1861 - Julian Felipe, future Filipino revolutionary and composer of the music of the Philippine national anthem, is born in Cavite during the Spanish colonial period; Felipe would be lucky to escape execution by the Spaniards when he was arrested along with those who will be dubbed the "Thirteen Martyrs of Cavite; he would later be tasked by revolutionary leader Gen. Emilio F. Aguinaldo with composing a "more stirring and majestic" march and will come up with the "Marcha Nacional Filipina," which will be applauded by Aguinaldo and the rest of the Filipino generals present; the following day on June 12, 1896 during the proclamation of Philippine Independence, the new national hymn. Felipe's masterpiece, would be played by the San Francisco de Malabon Band as the Philippine flag sewn by Marcella Agoncillo is hoisted during that historic occasion; about a year later, lyrics would be added to the march--Jose Palma's poem in the Spanish language entitled "Filipina."
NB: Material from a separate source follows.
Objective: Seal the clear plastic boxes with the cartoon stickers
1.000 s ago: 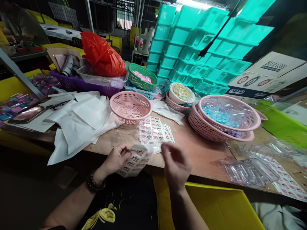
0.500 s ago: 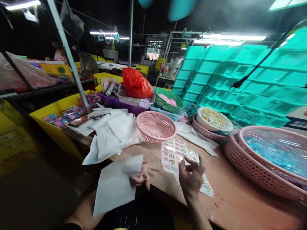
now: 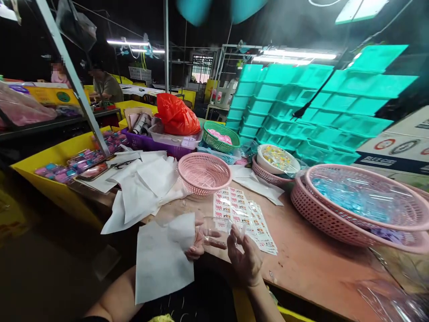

Manila during World War II
1948 - Manuel A. Roxas, President of the former American colony the Philippines, grants amnesty to everyone accused of collaboration with the Japanese during World War II; the beneficiaries include President Jose P. Laurel, and his entire cabinet that served during the Japanese Occupation period; President Laurel had earlier been imprisoned by the American colonial authorities following the defeat of the Japanese forces, with his family's fortunes drying up because of the legal fees incurred in his defense; the amnesty proclamation comes one year and one day after the American-sponsored Philippine Congress held its first post-World War II session, more than nine months after Roxas' election into the presidency, and more than five months after the imperialist United States granted the Philippines political "independence" to the Philippines through the American Congress' Joint Resolution No. 93.